1. Real world performance varies over time. For instance there are typically daily, weekly and monthly conversion rate fluctuations. Not an issue for A/B testing, but a big issue for this approach if a random switch in direction happens at the same time that conversion fluctuations happen to head in a good direction.
2. (This is really a special case of #1 - but a very, very important special case.) This approach creates long-lasting interaction effects between tests and independent changes. That requires explanation. Suppose you're running a test. Version A is somewhat better. But version B is temporarily looking slightly better when you make a significant improvement to your website (maybe you started another test that works). Now you're adding a lot of good traffic to version B (good because of the other change) and very little of the new good traffic to version A. This new version B traffic soundly beats your old version A traffic. This correlation between time and website performance will continue until the old version A traffic is completely swamped by new version A traffic. With only 5% of your traffic going to version A, this can easily take 100x as long as your test has been running - or more. (Properly constructed A/B tests do not suffer this statistical anomaly.)
3. Code over time gets messy. One of the most important characteristics of A/B testing is that you can delete the mess and move on. With this approach you can't - it just hangs around adding to your technical debt.

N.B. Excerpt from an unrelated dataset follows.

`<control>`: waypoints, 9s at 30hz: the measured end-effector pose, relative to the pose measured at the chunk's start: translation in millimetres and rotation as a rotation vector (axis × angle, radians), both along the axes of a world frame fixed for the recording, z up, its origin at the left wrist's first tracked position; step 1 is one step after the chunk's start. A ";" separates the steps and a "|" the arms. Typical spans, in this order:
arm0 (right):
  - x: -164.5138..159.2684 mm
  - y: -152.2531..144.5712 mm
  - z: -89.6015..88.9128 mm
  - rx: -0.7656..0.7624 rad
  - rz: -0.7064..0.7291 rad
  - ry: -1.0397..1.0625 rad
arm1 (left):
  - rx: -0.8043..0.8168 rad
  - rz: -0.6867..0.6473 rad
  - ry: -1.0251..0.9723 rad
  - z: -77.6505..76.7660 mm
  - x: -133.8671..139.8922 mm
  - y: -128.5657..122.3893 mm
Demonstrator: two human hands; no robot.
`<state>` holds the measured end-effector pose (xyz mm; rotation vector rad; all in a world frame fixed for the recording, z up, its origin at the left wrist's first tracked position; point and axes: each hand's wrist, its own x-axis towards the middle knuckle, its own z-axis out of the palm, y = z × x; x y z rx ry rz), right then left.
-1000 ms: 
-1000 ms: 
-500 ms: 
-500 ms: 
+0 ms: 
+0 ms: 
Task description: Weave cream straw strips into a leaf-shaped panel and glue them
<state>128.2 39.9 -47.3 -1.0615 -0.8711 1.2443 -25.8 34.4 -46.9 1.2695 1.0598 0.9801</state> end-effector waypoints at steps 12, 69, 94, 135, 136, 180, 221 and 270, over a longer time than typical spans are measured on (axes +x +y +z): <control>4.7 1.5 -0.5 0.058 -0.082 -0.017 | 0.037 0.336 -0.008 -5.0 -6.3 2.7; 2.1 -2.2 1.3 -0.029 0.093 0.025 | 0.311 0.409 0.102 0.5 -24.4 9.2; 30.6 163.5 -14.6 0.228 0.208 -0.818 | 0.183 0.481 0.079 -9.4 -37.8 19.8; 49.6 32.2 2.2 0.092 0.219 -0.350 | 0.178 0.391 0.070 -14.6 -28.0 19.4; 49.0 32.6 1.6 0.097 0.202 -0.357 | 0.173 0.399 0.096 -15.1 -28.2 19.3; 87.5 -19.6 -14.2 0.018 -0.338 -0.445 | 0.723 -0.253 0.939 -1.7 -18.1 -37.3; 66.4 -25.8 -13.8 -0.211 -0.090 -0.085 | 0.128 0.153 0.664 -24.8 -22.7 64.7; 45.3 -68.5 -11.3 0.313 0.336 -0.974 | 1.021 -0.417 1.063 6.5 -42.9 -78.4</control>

4. Businesses are complex, and often have multiple measures they would like to balance. For instance in a recent test, conversion to click was hurt, conversion to a person who clicked 5x was helped. A/B testing let us notice that something weird was going on and think about what we really cared about. This automated approach would make a decision and could have hidden a real problem.
5. Many tests perform differently on existing users and new users. A/B testing with proper cohort analysis can let you tease this out and decide accordingly. This approach doesn't give you that kind of sophistication.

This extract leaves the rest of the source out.